Tribunal de commerce de Cannes, le 10 mars 2025, n°2024F00209

Le Tribunal de commerce de Cannes, statuant le 10 mars 2025, a examiné une demande en fixation de créance dans le cadre d’une procédure collective. Un créancier avait assigné le débiteur et son mandataire judiciaire suite à une ordonnance du juge-commissaire. Les défendeurs soulevaient l’irrecevabilité de l’action au fondement des articles L. 622-21 et L. 622-22 du code de commerce. Le tribunal a rejeté cette exception et a reconnu l’existence de la créance litigieuse, condamnant les défendeurs aux dépens.

La recevabilité de l’action en fixation de créance

La distinction entre action en paiement et vérification du passif

Le tribunal écarte l’exception d’irrecevabilité en distinguant deux procédures. Les défendeurs invoquaient l’interdiction des actions en paiement postérieures au jugement d’ouverture. Cependant, le juge retient que la présente assignation s’inscrit dans le cadre spécifique de la vérification des créances. Elle fait suite à une ordonnance du juge-commissaire statuant sur une contestation. Ainsi, les articles L. 622-21 et L. 622-22, relatifs à des procédures autonomes, ne sont pas applicables. Le tribunal précise que la demande vise uniquement la fixation de la créance au passif et non une condamnation au paiement.

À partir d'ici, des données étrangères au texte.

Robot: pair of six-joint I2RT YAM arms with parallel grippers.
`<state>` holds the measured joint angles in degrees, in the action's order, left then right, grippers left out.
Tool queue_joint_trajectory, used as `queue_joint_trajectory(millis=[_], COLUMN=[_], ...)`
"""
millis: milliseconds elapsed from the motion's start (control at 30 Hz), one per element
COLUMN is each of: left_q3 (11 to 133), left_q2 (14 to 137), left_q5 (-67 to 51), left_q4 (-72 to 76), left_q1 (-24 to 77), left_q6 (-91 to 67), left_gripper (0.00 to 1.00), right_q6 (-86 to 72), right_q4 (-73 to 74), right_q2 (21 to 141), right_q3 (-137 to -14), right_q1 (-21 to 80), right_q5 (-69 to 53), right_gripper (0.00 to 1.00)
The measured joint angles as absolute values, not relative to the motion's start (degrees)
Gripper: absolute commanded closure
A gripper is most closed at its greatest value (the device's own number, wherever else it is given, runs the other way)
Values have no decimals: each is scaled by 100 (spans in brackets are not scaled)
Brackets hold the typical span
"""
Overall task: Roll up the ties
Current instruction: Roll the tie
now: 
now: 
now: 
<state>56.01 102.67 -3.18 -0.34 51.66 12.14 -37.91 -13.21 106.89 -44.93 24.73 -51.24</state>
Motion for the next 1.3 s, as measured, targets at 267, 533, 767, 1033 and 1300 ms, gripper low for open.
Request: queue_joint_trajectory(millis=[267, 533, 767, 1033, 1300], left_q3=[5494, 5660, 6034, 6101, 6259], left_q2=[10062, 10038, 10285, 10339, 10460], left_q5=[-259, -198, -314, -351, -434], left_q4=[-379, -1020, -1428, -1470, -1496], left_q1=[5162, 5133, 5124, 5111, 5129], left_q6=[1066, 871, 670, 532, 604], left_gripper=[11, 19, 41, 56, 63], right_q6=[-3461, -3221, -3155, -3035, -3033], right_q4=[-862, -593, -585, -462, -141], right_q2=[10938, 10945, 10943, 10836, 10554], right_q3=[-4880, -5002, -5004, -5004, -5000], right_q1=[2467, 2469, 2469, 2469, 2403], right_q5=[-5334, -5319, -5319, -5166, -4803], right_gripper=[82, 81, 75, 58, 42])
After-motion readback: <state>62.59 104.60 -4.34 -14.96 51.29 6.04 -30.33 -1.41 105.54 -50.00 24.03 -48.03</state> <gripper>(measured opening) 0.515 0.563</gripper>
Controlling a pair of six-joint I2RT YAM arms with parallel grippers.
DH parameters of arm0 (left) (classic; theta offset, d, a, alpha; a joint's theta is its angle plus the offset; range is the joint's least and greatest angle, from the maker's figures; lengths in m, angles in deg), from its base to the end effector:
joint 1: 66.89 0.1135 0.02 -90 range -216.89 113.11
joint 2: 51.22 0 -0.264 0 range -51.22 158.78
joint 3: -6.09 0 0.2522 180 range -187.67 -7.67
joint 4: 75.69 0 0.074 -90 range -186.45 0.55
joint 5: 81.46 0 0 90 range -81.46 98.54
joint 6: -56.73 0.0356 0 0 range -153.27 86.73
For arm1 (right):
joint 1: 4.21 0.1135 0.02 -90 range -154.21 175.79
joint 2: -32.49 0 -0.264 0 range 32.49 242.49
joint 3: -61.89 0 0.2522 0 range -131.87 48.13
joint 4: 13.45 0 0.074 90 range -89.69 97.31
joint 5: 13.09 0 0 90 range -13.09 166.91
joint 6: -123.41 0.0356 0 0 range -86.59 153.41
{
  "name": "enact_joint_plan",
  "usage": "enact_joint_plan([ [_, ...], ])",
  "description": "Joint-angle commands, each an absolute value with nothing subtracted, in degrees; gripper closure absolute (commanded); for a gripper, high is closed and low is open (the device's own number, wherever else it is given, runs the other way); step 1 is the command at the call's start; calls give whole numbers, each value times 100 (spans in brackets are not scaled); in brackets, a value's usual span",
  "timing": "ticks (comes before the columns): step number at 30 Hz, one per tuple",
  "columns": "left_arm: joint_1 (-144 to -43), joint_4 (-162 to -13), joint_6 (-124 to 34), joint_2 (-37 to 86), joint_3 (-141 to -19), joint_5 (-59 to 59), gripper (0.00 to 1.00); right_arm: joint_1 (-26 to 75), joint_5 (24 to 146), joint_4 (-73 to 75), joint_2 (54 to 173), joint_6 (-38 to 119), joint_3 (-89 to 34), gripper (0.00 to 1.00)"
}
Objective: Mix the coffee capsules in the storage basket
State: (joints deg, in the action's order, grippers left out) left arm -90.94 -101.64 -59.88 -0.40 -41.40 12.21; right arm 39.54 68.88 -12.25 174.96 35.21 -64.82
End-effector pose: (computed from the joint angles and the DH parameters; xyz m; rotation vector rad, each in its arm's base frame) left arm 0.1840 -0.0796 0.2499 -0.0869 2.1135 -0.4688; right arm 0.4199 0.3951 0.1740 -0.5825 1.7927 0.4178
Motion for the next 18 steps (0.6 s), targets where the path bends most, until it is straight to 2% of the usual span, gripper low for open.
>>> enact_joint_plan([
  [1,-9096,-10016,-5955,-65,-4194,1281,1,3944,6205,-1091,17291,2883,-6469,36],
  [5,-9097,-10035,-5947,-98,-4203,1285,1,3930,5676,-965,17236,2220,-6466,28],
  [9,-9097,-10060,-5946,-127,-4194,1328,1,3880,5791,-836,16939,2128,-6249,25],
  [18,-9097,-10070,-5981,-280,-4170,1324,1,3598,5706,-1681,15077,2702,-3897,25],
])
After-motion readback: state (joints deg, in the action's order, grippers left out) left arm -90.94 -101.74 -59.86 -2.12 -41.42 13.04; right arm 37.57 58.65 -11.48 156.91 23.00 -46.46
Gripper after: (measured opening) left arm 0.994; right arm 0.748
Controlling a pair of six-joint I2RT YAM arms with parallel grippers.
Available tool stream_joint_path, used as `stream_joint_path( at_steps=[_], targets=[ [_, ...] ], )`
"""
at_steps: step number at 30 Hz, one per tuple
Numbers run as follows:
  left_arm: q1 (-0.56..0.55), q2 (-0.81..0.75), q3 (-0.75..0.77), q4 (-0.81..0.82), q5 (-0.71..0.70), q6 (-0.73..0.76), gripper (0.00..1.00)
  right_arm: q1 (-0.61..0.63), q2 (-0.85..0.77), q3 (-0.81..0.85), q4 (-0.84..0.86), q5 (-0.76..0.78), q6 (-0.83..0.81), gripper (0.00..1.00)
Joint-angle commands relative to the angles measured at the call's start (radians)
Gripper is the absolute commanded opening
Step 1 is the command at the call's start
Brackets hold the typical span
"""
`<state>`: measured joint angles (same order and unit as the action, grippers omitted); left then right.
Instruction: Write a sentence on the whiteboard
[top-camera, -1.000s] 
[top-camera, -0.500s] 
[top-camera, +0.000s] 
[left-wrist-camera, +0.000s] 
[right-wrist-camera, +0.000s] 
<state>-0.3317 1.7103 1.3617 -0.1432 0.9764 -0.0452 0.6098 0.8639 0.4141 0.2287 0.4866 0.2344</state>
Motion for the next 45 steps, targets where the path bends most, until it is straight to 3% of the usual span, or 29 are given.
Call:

La régularité de la saisine suite à l’invitation du juge-commissaire

Le tribunal valide la saisine en se fondant sur l’article R. 624-5 du code de commerce. L’ordonnance du juge-commissaire, bien qu’imprécise, renvoyait expressément à cet article. Le créancier a donc régulièrement saisi la juridiction compétente pour trancher la contestation. Cette analyse rejoint une jurisprudence récente qui précise le rôle du juge-commissaire. « L’article R.624-5 du même code précise que lorsque le juge commissaire se déclare incompétent ou constate l’existence d’une contestation sérieuse, il renvoie par ordonnance spécialement motivée les parties à mieux se pourvoir » (Cour d’appel, le 5 mars 2025, n°24/00494). La décision confirme ainsi l’autonomie procédurale de la phase de vérification du passif.

La preuve de l’existence et du montant de la créance

L’admission de la preuve par tous moyens en matière commerciale

Sur le fond, le tribunal rappelle le principe de la liberté de la preuve en matière commerciale. Il appartient au créancier de rapporter tout élément attestant de sa créance. Face aux affirmations du débiteur niant tout accord, le juge procède à une appréciation souveraine des éléments produits. Il constate que le débiteur ne produit aucune preuve contraire et se contente de contester la force probante des pièces adverses. Cette approche confirme la large marge d’appréciation laissée au juge du fond pour établir la réalité des obligations commerciales.

L’appréciation souveraine des éléments de preuve produits

Le tribunal retient un faisceau d’indices concordants pour établir la créance. Bien que les devis ne soient pas signés, le paiement d’acomptes conformes démontre leur acceptation tacite. La facture définitive, partiellement payée, n’a jamais été contestée avant la procédure collective. Des échanges par SMS attestent de la reconnaissance de la dette et des démarches pour obtenir un financement. Enfin, des plans, des photos de chantier et le site internet du débiteur prouvent l’exécution des travaux. Cette motivation illustre comment un juge peut reconstituer une relation commerciale informelle à partir d’éléments multiples et non formels.

Source : Cour de cassation – Base Open Data « Judilibre » & « Légifrance ».